Un autre risque réside dans ce qu’on appelle la pollution génétique. Lorsque les agriculteurs isolent mal leurs cultures, le maïs génétiquement modifié peut contaminer des champs de maïs traditionnels lors de la pollinisation. C’est ainsi que deux agriculteurs québécois ont vu du maïs hybride sécrétant la protéine Cry9C se développer dans leurs champs.

Cette dissémination involontaire dans l’environnement et dans les produits d’alimentation aurait même touché le Japon, qui reçoit 30 % des exportations américaines. «Les pays sont unis entre eux par des liens commerciaux et environnementaux. C’est pourquoi lorsqu’un problème survient dans le système alimentaire, les conséquences peuvent se répercuter à différents niveaux de façon plus ou moins maîtrisable», affirme M. Sinclair-Desgagné.

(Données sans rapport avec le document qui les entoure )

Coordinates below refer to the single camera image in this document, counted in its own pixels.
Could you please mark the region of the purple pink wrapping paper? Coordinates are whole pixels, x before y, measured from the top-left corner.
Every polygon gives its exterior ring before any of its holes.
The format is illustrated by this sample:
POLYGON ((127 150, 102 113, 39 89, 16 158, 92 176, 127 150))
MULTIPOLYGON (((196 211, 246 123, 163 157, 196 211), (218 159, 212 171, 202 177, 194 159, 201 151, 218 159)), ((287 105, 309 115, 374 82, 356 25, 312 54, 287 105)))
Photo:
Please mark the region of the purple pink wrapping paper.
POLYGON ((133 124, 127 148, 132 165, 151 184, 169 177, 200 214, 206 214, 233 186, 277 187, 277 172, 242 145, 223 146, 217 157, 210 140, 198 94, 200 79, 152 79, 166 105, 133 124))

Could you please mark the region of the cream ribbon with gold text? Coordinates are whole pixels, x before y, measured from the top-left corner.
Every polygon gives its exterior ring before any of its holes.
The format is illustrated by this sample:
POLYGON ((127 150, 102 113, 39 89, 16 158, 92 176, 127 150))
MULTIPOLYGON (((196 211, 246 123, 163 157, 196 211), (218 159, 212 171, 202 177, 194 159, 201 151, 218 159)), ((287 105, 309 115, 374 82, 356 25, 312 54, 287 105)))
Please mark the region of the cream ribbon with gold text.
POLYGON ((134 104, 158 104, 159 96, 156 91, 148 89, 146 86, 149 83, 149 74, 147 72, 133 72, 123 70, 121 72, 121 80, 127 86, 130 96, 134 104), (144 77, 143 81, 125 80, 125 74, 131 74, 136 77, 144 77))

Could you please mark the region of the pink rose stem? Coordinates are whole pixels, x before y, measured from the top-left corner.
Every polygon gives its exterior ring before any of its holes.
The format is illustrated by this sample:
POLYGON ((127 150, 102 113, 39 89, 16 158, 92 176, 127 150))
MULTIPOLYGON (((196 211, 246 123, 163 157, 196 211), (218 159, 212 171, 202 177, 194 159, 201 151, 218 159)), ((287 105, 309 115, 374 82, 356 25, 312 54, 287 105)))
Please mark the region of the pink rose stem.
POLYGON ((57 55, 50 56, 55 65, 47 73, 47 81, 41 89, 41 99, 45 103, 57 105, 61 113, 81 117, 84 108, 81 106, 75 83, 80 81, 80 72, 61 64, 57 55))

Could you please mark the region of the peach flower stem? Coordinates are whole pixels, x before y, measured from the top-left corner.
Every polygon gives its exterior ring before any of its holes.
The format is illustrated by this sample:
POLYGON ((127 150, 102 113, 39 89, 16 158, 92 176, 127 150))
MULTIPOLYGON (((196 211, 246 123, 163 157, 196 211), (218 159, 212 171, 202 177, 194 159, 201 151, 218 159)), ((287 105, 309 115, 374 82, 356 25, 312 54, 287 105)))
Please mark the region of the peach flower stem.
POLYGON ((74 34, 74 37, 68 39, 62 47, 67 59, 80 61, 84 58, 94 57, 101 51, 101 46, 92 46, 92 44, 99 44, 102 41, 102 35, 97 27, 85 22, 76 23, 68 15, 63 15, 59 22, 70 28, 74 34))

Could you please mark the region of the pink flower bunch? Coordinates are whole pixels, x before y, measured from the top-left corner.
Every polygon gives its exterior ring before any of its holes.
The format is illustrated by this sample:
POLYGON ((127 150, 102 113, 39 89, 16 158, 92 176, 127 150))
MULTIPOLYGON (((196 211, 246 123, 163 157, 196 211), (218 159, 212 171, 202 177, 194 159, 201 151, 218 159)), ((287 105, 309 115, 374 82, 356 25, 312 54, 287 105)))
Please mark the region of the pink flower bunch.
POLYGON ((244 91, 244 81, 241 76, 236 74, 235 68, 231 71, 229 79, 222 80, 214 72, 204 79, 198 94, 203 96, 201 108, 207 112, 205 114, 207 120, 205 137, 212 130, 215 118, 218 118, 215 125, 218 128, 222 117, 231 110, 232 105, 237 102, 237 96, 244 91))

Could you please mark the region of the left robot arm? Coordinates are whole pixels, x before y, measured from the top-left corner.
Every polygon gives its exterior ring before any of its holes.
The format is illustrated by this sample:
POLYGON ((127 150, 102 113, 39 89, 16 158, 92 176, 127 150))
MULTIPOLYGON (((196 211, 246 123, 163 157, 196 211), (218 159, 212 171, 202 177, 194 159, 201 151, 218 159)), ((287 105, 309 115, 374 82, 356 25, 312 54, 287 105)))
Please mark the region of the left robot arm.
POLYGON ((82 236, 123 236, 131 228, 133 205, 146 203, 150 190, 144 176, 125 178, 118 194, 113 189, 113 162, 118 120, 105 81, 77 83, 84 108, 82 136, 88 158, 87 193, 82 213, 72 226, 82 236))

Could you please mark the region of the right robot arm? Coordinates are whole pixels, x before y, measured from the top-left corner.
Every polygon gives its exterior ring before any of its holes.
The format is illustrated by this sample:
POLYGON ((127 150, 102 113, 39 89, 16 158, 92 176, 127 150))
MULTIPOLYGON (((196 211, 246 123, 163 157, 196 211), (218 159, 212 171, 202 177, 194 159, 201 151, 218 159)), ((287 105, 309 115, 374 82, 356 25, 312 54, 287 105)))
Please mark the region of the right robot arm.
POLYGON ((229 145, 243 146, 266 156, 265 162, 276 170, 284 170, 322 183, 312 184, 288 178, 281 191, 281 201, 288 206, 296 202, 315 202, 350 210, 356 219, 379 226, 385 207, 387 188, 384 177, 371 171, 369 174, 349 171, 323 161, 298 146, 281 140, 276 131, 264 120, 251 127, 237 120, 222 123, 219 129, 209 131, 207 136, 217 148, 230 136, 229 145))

Il faut dire que la probabilité que la protéine Cry9C parvienne jusqu’au garde-manger du consommateur est plutôt faible. «Elle n’est pas nulle, avise toutefois le chercheur. Les risques dépendent principalement des efforts déployés par les industries de transformation pour réaliser les tests de détection de la protéine en question.»

Mieux gérer les risques

Avec ses trois millions d’hectares de cultures transgéniques, le Canada arrive au troisième rang, derrière les États-Unis et l’Argentine, pour ce qui est des superficies de culture d’OGM. Au Québec en 2001, le quart des terres étaient consacrées aux cultures transgéniques. En fait, environ 10 % de la production transgénique mondiale est faite ici!

Cette situation fait craindre le pire à Bernard Sinclair-Desgagné. «Toute nouvelle technologie est source de risque, dit-il. En présence d’incertitudes scientifiques, une gestion adéquate des dangers — qui passe entre autres par la compréhension et une mise en œuvre appropriée du principe de précaution — doit devenir une priorité. Cela est d’autant plus important dans le cas des OGM que la multiplicité des acteurs provoque un morcellement des responsabilités, ce qui diminue le contrôle des risques.»

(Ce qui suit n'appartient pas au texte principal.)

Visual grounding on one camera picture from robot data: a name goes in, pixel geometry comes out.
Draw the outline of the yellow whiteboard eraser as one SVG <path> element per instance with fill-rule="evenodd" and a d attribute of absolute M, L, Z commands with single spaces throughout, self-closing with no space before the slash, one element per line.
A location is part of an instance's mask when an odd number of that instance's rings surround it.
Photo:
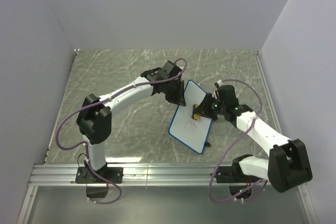
<path fill-rule="evenodd" d="M 198 104 L 194 104 L 193 105 L 193 110 L 195 110 L 198 107 Z M 201 116 L 199 114 L 196 113 L 192 113 L 192 119 L 199 121 L 201 119 Z"/>

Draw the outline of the blue-framed whiteboard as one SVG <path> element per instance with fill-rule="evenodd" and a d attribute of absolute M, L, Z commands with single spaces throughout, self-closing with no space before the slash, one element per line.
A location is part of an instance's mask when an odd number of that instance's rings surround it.
<path fill-rule="evenodd" d="M 212 120 L 201 117 L 192 118 L 193 106 L 199 105 L 205 98 L 206 92 L 193 80 L 185 86 L 185 106 L 179 105 L 169 126 L 169 135 L 194 152 L 202 154 L 211 128 Z"/>

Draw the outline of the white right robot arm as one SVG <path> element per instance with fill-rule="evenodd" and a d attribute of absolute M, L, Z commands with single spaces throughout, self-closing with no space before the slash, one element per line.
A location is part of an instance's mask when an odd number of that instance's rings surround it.
<path fill-rule="evenodd" d="M 267 159 L 246 154 L 233 159 L 229 173 L 222 173 L 236 182 L 249 178 L 268 180 L 272 187 L 283 193 L 313 178 L 307 149 L 303 141 L 291 140 L 259 118 L 245 104 L 239 104 L 233 95 L 214 98 L 206 94 L 201 104 L 193 105 L 192 118 L 217 120 L 224 116 L 235 128 L 251 137 L 267 154 Z"/>

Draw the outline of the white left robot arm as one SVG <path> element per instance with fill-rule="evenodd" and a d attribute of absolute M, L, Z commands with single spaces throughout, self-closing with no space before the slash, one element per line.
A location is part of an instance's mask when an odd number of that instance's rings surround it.
<path fill-rule="evenodd" d="M 87 176 L 94 183 L 104 181 L 107 173 L 104 141 L 112 132 L 112 119 L 123 109 L 157 93 L 165 94 L 167 102 L 186 106 L 183 70 L 165 71 L 155 68 L 145 71 L 133 82 L 100 97 L 91 94 L 84 100 L 77 117 L 83 140 L 87 143 Z"/>

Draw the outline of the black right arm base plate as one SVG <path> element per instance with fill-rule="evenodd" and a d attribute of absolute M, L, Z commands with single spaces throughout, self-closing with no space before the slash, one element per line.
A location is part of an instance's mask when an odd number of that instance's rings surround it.
<path fill-rule="evenodd" d="M 260 178 L 243 174 L 239 166 L 220 166 L 214 176 L 217 183 L 255 183 Z"/>

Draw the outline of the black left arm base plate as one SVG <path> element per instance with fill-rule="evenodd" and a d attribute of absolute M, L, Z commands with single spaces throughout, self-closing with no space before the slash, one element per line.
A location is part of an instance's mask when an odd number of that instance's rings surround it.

Autre problème: l’absence d’étiquetage aux États-Unis et au Canada. «Les OGM ne font pas l’objet d’une ségrégation dans l’industrie agroalimentaire et d’un étiquetage rigoureux et fiable, rappelle le chercheur. Cette mesure pourrait pourtant, en impliquant directement les consommateurs, contribuer à réduire les risques de manière substantielle.»

Dominique Nancy



Des organisations efficaces et compétitives

Le Centre interuniversitaire de recherche en analyse des organisations (CIRANO) rassemble quatre groupes de recherche liés à sept établissements universitaires québécois, plusieurs grandes entreprises et deux ministères du gouvernement du Québec. Ce réseau, unique au monde, s’est engagé depuis 1998 à accroître l’efficacité et la compétitivité des entreprises québécoises.

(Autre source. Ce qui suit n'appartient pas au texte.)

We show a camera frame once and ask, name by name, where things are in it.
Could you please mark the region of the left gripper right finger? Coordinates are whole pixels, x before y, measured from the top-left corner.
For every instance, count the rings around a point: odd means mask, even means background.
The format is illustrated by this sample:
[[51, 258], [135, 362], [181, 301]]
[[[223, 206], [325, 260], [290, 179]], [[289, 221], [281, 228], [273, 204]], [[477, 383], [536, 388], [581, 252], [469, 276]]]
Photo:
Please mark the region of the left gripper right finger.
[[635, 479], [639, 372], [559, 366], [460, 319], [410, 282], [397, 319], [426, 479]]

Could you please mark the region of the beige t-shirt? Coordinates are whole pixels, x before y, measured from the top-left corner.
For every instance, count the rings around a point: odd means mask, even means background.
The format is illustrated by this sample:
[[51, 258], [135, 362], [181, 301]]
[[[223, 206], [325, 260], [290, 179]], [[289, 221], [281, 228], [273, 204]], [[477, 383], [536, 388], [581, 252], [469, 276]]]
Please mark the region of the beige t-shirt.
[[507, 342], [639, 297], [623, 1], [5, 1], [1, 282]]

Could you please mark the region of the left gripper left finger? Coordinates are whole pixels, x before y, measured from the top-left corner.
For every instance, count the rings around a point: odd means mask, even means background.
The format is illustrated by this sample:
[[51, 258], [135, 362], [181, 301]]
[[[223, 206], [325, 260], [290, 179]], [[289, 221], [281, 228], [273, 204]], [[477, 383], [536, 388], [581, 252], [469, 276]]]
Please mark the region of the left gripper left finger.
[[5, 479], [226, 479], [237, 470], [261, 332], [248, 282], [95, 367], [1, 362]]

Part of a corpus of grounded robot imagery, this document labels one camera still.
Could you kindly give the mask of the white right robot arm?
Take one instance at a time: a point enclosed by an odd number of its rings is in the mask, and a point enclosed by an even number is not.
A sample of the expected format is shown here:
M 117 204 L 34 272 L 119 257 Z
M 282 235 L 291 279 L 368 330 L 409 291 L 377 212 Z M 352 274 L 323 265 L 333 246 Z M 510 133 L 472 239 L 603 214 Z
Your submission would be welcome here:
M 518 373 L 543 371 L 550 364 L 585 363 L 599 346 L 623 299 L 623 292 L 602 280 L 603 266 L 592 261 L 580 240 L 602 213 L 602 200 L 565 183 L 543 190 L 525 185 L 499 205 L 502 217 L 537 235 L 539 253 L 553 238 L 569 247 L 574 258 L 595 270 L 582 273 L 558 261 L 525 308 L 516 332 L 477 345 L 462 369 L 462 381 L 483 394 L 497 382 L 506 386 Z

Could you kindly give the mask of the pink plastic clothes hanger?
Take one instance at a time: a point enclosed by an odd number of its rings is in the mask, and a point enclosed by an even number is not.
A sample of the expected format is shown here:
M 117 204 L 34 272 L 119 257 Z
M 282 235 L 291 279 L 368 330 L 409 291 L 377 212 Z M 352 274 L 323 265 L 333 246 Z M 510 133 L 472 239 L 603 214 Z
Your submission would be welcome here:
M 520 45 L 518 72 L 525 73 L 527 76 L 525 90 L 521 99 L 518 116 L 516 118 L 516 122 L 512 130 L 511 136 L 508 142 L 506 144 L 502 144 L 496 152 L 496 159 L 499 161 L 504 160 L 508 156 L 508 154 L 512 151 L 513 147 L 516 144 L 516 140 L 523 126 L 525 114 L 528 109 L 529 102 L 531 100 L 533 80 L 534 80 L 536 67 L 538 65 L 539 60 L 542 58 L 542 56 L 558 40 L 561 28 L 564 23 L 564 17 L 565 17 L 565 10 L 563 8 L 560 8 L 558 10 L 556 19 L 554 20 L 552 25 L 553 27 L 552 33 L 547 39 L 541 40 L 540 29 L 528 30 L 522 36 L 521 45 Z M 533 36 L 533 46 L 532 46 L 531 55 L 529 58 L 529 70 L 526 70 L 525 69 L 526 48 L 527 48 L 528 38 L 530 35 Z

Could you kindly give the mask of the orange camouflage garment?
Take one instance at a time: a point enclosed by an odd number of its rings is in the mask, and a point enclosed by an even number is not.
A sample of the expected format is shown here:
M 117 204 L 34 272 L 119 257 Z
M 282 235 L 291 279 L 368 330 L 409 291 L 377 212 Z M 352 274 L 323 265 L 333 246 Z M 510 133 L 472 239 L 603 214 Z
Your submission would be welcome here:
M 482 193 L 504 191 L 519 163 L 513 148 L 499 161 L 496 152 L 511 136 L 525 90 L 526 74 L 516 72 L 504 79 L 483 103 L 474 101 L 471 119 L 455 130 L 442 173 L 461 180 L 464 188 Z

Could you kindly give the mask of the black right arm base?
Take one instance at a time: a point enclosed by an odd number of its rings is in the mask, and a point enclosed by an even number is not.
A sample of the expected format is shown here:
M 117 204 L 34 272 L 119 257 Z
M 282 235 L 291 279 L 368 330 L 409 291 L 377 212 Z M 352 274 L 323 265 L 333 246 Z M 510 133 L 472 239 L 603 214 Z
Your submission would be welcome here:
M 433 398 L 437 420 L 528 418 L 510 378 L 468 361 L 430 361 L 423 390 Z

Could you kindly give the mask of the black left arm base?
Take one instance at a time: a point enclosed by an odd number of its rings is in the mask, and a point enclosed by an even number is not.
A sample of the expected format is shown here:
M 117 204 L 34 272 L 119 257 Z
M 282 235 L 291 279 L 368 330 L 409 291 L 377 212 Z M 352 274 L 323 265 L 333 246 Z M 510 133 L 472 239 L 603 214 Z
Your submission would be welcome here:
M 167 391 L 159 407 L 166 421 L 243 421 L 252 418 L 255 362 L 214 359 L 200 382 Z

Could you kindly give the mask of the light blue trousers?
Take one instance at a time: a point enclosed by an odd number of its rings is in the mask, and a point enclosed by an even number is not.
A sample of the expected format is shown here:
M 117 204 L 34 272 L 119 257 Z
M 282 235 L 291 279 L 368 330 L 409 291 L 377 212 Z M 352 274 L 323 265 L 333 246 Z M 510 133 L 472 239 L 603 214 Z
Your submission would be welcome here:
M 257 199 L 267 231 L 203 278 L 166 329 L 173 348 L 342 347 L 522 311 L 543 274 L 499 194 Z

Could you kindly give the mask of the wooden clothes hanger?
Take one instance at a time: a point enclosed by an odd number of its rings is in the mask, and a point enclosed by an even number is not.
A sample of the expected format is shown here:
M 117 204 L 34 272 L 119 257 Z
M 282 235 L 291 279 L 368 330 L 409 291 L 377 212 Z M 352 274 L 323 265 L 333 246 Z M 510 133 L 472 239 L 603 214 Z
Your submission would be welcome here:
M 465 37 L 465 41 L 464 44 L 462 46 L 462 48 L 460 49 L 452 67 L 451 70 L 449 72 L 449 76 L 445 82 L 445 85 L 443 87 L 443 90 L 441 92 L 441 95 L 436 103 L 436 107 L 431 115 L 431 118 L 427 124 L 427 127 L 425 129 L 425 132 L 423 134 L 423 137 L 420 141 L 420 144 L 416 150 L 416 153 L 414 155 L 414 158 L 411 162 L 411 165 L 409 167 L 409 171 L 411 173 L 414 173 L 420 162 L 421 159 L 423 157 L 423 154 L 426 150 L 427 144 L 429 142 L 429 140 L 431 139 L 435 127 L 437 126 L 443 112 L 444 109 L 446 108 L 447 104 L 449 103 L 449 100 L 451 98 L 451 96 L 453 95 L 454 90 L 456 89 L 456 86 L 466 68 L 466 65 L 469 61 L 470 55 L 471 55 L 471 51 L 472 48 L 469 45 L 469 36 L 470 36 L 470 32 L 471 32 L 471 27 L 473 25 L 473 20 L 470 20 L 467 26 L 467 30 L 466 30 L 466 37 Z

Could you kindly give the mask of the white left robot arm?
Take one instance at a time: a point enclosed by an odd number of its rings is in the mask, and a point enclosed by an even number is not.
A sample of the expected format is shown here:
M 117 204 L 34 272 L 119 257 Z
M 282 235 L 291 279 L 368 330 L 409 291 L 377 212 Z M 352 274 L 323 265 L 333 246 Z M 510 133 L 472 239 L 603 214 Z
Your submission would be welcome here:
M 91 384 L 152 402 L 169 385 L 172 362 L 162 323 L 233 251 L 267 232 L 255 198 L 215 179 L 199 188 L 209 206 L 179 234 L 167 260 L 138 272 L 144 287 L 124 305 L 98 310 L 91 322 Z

Les projets de recherche du CIRANO s’inscrivent dans quatre grands axes. Le premier s’intéresse à la formation du capital humain, la performance des systèmes éducatifs, l’évaluation des politiques en matière de santé, l’environnement de travail, les facteurs de performance et la gestion des ressources humaines dans les entreprises. Le volet «finance» porte notamment sur la gestion des risques et leur mesure, l’évaluation de la stabilité des marchés financiers et l’évaluation empirique des modèles. Un autre axe concerne le commerce électronique. Enfin, le quatrième examine la gouvernance sous l’angle de l’allocation des ressources, de l’organisation interne des PME à celle des services et de la fonction publique, en passant par la structure de l’entreprise multinationale et la réglementation.

Les établissements universitaires membres du CIRANO sont l’École Polytechnique, HEC Montréal, les universités Concordia, McGill et Laval, l’Université du Québec à Montréal et l’Université de Montréal.